The use of simulation tools to investigate on innovations and new vehicle architectures is now established within R&D and simulation departments.

But pushing this to the next level and making it part of the global engineering process to support the frontloading of design decisions in every departments can make a real difference in terms of costs and time savings.

Today, the use of simulation models remains cluttered in very specific departments and accessible to simulation experts. This enable a better and faster understanding of systems behaviors, but the use remains very specific to small individual groups.

The complexity of developing electrified powertrains and vehicles require a strong collaboration with many engineering departments on many aspects, and simulation is one of them.

Innovation requires to overcome complexity – complexity from processes used to create these products, and complexity in the interactions between all the people involved in developing and delivering these products.

Simulation should be an intricate part of engineering and should serve only one purpose: facilitating information sharing and accelerating design decisions based on predictable results that can be accessible to a wide range of user profiles, from experts to analysts.

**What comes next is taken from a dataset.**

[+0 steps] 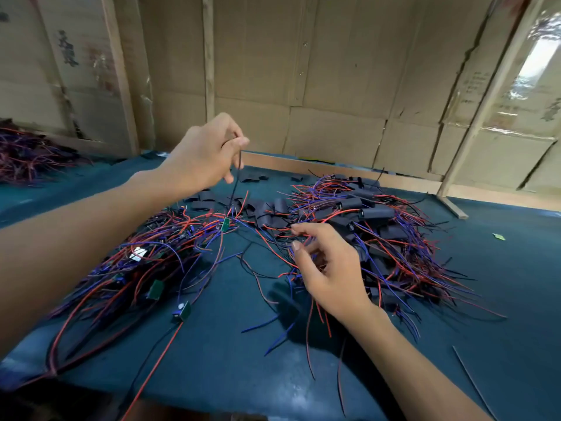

The implementation of a global, scalable simulation “factory” at enterprise level that makes complex simulation capabilities available to non-experts, and that enables to share, capitalize and reuse models for system integration, is definitely a key solution to address the electrification engineering and business challenges.

At Dipolo, we think that empowering vehicle architects, vehicle project managers, analysts and subsystem specialists in addition to simulation experts is the next step toward increased process efficiency.